Records from a collection
-- Opening Marker --

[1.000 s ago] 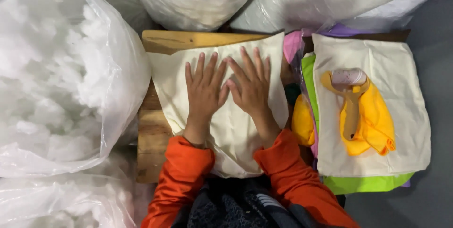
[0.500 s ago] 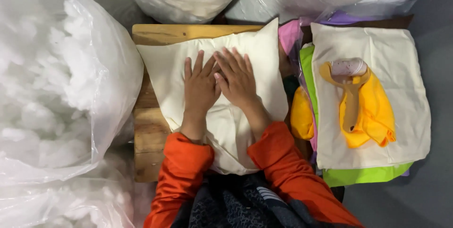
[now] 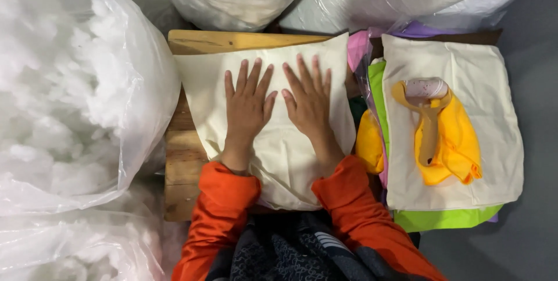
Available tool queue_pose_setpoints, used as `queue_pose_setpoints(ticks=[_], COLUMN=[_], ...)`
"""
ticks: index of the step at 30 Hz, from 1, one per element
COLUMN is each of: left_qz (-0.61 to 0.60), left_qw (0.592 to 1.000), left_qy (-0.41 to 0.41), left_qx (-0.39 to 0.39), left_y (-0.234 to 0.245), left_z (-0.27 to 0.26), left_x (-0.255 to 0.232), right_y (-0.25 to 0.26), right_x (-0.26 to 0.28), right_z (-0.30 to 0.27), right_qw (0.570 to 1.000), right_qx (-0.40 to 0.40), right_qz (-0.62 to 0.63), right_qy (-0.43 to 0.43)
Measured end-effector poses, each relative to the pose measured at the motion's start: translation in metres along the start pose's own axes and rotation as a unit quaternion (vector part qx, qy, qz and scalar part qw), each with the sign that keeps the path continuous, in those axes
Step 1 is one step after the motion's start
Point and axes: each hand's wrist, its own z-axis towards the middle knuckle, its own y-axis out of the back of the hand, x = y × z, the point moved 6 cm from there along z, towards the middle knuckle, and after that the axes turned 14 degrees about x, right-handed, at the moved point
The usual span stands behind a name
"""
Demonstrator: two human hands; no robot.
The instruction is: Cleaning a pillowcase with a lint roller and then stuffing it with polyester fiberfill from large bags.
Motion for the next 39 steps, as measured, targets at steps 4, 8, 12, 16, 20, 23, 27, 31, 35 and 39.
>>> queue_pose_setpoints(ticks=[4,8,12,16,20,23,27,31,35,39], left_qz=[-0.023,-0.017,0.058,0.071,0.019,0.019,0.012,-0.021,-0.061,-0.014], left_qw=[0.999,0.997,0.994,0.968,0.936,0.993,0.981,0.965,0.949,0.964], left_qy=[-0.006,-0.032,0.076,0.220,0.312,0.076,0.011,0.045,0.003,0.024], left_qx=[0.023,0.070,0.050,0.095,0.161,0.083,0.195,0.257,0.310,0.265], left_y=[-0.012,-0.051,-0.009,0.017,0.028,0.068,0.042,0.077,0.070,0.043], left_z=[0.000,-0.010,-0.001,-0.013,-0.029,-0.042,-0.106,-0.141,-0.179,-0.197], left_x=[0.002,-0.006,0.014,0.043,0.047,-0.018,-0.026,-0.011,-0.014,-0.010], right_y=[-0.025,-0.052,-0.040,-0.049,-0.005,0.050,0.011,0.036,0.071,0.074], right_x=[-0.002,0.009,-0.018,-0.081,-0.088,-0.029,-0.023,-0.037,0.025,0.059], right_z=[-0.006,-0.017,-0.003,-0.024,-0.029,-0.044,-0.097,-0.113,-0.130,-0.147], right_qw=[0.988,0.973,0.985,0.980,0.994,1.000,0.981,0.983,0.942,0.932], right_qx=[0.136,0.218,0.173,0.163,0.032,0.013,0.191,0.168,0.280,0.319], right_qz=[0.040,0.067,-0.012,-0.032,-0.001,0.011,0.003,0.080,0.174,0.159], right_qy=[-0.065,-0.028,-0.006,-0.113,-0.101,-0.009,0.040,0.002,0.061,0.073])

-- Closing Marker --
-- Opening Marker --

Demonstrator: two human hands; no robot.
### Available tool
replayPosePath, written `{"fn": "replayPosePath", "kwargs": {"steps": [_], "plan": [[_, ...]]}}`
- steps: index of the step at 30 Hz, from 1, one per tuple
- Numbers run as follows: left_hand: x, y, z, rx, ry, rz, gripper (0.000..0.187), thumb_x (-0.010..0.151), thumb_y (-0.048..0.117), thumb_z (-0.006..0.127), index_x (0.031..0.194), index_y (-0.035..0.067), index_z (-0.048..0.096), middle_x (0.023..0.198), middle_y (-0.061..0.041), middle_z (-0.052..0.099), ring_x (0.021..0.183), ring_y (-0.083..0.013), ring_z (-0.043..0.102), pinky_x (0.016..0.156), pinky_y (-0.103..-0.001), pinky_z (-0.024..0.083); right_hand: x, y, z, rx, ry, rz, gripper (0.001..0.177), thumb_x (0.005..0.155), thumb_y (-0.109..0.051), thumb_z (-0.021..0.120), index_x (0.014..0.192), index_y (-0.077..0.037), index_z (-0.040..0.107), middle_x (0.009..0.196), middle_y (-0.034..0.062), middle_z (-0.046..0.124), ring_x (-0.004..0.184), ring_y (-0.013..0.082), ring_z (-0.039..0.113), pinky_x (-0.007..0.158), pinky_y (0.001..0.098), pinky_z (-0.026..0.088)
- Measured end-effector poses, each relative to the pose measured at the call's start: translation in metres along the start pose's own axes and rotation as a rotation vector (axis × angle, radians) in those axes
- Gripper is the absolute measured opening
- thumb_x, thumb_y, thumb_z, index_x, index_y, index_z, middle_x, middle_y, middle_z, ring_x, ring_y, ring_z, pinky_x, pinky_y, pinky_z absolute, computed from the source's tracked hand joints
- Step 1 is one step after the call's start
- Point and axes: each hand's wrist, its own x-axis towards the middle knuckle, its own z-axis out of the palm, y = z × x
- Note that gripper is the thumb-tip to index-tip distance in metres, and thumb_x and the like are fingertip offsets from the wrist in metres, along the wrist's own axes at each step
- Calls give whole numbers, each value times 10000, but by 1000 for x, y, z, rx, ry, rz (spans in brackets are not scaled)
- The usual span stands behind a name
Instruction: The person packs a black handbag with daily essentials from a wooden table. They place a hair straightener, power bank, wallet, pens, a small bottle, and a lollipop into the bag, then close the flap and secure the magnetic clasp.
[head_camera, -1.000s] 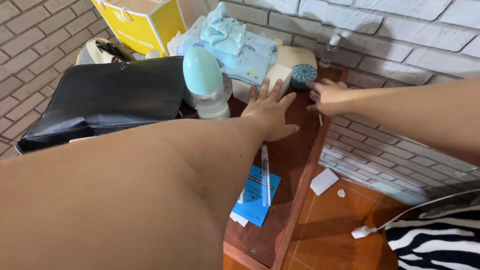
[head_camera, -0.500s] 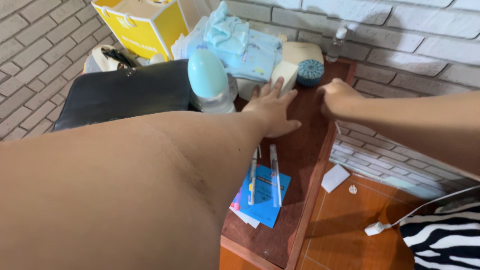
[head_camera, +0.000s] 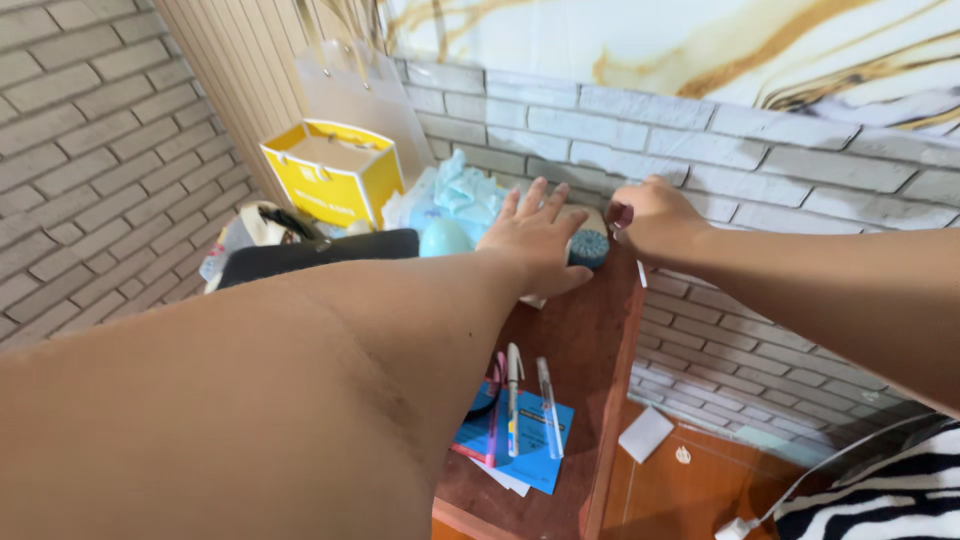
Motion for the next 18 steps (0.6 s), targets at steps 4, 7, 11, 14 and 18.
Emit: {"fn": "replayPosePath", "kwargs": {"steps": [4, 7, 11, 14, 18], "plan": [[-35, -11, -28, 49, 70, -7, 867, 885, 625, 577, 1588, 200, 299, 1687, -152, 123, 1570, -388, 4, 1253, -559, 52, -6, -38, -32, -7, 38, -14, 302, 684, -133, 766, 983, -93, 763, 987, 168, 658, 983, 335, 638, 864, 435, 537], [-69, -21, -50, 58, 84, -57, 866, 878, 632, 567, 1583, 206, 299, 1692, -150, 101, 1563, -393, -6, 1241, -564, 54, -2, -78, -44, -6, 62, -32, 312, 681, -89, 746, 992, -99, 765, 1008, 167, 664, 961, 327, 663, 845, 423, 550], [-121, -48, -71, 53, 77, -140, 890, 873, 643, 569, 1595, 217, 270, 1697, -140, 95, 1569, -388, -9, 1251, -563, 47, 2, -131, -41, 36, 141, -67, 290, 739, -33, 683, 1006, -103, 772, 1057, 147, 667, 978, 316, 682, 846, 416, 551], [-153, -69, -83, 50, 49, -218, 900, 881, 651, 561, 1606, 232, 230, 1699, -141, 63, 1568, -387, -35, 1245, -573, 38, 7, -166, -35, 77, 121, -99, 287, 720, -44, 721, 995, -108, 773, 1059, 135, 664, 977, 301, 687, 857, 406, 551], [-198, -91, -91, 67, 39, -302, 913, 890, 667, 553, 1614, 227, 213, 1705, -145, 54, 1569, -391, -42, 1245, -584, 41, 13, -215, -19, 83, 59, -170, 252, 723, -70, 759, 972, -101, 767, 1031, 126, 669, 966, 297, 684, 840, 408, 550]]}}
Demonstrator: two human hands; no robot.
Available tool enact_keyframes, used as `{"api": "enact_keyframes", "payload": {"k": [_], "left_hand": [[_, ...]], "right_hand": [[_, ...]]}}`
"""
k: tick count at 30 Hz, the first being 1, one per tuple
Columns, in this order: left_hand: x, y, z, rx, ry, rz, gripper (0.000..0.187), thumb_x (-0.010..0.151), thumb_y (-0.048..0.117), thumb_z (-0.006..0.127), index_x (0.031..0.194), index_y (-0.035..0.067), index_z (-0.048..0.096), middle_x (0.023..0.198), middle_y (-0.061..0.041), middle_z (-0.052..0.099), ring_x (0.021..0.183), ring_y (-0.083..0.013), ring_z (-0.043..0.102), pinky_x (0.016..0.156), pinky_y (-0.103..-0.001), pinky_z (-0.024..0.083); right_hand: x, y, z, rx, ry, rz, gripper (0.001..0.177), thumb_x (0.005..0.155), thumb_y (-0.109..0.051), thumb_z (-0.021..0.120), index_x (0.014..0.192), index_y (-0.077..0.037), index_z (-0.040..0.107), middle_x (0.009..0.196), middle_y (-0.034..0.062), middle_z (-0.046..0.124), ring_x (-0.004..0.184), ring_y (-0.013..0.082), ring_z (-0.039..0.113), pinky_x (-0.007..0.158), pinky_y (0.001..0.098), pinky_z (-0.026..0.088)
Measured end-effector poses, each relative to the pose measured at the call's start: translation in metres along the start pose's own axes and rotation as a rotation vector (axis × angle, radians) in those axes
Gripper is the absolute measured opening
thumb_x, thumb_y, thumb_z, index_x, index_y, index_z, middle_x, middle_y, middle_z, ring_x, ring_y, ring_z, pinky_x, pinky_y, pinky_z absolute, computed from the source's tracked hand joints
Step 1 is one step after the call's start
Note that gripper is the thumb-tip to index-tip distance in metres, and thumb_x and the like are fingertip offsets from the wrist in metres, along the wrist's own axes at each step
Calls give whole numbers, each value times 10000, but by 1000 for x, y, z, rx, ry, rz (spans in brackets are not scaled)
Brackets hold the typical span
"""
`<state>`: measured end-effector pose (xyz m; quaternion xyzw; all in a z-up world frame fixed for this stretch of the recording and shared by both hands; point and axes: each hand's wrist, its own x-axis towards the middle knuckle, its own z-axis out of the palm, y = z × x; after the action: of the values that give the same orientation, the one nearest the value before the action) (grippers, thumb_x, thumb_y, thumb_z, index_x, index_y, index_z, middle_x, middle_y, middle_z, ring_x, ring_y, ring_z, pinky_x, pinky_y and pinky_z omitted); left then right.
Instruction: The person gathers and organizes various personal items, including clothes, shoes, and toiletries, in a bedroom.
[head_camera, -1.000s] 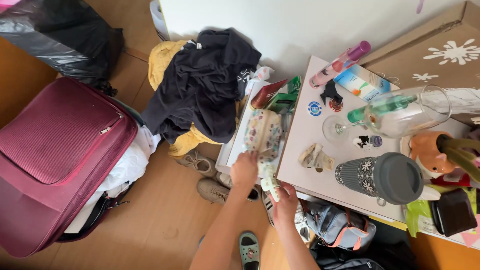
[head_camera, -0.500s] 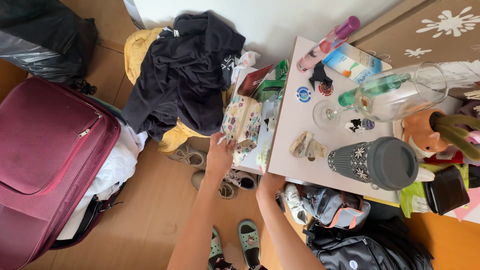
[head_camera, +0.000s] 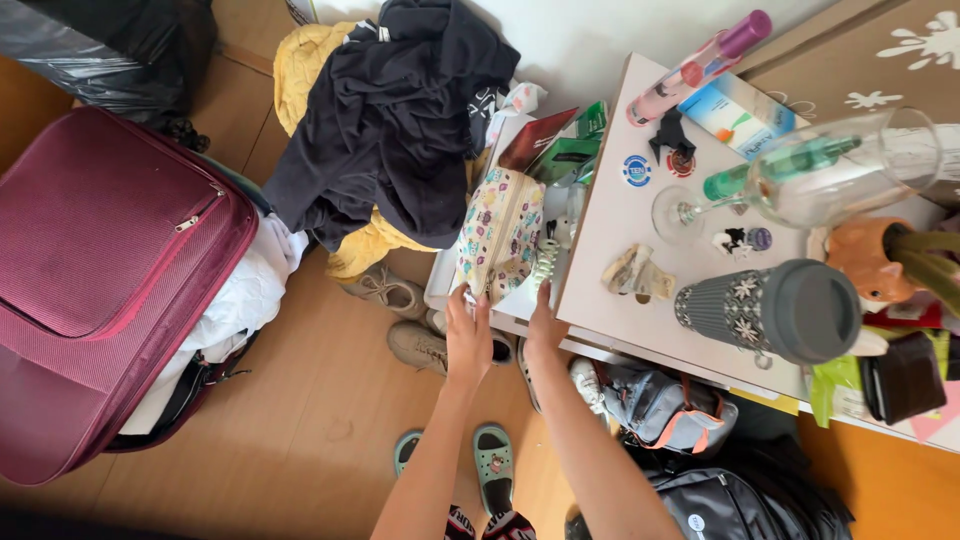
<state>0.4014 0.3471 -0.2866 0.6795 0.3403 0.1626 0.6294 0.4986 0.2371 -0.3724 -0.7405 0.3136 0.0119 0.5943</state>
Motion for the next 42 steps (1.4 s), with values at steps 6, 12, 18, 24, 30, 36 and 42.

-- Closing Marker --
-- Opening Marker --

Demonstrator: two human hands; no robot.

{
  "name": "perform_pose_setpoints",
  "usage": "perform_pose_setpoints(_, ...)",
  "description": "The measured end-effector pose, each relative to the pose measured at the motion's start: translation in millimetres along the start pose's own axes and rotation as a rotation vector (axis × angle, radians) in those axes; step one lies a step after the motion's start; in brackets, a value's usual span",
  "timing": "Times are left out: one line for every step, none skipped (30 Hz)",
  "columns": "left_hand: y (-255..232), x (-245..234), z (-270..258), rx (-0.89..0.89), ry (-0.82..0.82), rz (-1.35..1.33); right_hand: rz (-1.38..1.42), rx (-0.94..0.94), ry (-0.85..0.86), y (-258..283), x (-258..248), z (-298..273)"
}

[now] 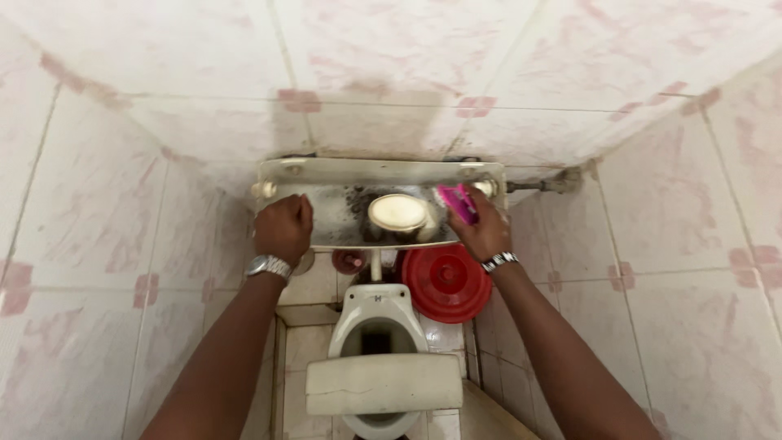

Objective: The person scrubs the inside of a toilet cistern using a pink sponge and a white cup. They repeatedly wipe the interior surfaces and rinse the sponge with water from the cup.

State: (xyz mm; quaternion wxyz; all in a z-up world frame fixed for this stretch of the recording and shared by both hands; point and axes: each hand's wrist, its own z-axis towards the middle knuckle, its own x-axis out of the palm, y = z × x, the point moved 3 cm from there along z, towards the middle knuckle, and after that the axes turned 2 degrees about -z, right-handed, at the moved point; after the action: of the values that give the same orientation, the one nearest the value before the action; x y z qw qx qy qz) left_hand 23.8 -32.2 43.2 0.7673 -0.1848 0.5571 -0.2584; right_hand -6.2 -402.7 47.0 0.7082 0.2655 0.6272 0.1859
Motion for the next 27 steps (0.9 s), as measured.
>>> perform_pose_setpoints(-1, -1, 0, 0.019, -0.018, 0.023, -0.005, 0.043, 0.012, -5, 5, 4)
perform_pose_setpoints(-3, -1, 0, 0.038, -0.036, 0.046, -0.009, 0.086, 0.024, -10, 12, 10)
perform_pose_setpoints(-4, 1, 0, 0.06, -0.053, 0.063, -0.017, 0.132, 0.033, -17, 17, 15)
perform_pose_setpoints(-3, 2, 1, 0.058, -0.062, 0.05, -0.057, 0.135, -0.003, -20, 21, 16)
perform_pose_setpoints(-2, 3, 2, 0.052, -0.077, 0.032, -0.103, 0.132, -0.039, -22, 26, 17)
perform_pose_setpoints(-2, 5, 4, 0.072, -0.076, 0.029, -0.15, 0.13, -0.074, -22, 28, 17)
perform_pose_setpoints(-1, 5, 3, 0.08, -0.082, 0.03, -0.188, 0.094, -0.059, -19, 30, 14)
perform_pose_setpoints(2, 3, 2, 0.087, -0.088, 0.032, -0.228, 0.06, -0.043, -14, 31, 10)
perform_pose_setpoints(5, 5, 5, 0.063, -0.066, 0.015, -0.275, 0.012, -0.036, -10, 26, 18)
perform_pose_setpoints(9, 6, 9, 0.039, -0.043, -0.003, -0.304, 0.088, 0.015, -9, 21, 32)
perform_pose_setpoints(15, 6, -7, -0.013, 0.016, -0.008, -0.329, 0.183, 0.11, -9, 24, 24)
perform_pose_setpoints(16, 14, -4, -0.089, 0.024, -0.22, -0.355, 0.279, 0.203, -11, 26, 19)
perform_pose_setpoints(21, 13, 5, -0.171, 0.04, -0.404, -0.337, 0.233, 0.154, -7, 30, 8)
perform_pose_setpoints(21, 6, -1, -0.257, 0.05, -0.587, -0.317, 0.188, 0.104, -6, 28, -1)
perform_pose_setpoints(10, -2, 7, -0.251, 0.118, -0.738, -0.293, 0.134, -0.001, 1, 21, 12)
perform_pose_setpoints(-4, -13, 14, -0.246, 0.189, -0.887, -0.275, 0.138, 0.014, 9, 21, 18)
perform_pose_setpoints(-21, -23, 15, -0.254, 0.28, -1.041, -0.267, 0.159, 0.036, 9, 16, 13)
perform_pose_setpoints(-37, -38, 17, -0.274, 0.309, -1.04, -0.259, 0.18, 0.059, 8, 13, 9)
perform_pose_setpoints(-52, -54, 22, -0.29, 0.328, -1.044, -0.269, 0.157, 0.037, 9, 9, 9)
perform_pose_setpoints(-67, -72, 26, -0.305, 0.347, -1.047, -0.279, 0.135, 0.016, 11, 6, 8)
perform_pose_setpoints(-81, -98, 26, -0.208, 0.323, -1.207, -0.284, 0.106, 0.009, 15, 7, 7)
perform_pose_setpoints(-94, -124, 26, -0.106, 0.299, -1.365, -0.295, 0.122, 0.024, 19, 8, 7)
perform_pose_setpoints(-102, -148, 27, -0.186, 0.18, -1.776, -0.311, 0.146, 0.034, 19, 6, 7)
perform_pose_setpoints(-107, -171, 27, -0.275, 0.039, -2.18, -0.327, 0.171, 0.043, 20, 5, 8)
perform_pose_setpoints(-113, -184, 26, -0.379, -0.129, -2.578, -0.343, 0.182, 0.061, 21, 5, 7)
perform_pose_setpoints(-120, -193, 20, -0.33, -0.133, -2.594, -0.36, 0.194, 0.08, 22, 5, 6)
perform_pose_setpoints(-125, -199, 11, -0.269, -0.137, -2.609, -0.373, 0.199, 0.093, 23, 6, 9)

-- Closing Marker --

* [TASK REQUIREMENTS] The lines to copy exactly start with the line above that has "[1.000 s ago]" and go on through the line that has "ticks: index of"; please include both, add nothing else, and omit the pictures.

* [WRITTEN ANSWER]
[1.000 s ago] 
[0.500 s ago] 
[now] 
Available tool queue_pose_setpoints, used as `queue_pose_setpoints(ticks=[_], COLUMN=[_], ...)`
"""
ticks: index of the step at 30 Hz, from 1, one per element

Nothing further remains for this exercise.